What they are actually watching is cooperation. The controls are holding because nothing has tested them. Cooperation and control look identical until the moment they don’t.
The problem compounds as systems gain autonomy. An AI that only drafts responses has limited ability to cause harm even when it ignores its instructions. An AI that triggers workflows, sends communications and commits decisions can cause serious harm in seconds. The higher the autonomy, the more the difference between a request and a constraint starts to matter.
What structural enforcement actually looks like
Structural guardrails are not about making the AI smarter or better instructed. They are about making certain behaviour impossible at the level of the system around the AI.
There are three places where this happens in practice.
At the boundary of what the AI can reach. The most reliable guardrail is one that limits what the system has access to in the first place. An AI that cannot see the payment database cannot leak payment data, regardless of what it is told. An AI whose outbound connections are restricted cannot send information outside the organisation, regardless of what it is instructed to do. Access controls enforced at the infrastructure level cannot be overridden by a prompt.
At the point of action.
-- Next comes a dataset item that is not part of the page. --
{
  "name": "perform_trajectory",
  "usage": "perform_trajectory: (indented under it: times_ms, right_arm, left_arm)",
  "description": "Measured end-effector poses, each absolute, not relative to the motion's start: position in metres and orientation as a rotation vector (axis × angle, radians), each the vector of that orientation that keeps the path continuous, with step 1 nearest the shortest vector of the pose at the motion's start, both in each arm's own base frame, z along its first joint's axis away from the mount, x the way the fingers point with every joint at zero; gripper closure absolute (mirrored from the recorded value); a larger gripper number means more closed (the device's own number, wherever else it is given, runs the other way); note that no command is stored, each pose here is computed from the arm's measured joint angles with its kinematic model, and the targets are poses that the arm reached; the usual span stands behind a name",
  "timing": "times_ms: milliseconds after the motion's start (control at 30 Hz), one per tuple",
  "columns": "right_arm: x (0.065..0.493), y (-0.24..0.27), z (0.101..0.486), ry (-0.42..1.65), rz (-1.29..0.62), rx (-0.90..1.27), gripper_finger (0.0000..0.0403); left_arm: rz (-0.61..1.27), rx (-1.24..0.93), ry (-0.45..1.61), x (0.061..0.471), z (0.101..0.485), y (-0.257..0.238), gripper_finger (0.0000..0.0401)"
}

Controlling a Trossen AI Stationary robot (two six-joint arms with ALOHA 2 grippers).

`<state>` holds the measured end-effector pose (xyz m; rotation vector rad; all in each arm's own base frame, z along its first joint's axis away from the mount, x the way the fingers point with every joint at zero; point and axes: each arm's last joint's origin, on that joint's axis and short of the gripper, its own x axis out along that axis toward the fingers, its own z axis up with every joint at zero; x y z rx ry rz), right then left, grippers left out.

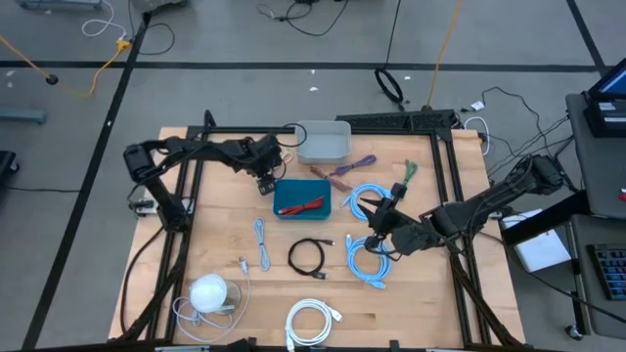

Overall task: Pick & Place USB Port
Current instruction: Put the white charger cable into the blue bin

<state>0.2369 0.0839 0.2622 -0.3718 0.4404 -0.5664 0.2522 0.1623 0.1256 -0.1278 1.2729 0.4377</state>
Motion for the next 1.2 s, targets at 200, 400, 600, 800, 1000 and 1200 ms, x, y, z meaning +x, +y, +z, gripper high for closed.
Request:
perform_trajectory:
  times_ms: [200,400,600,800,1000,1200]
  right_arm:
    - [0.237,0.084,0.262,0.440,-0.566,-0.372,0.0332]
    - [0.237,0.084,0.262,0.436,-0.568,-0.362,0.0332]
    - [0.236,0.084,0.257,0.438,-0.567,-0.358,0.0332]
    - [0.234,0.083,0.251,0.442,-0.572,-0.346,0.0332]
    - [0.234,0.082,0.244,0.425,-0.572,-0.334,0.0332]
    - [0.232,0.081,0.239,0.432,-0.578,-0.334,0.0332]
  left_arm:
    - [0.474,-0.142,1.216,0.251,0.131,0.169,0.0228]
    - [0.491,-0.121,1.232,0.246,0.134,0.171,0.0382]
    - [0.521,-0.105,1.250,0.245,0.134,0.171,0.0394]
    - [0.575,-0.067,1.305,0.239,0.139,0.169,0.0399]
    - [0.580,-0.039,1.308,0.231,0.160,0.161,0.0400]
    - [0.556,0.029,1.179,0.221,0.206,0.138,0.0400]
Before any significant action executes, a separate layer, outside the AI, checks whether it is permitted. Not “did the AI decide this was acceptable” but “does this action fall within the boundaries the organisation has defined, enforced by code that the AI did not write and cannot modify.” This is the difference between an AI that governs itself and a system that governs the AI.
At the edge of authority. Every AI system should have a defined ceiling: the most consequential action it can take without a human in the loop. Below that ceiling, it acts. Above it, it escalates. That ceiling is enforced structurally, not by asking the AI to exercise restraint. The AI doesn’t decide when to escalate. The architecture does.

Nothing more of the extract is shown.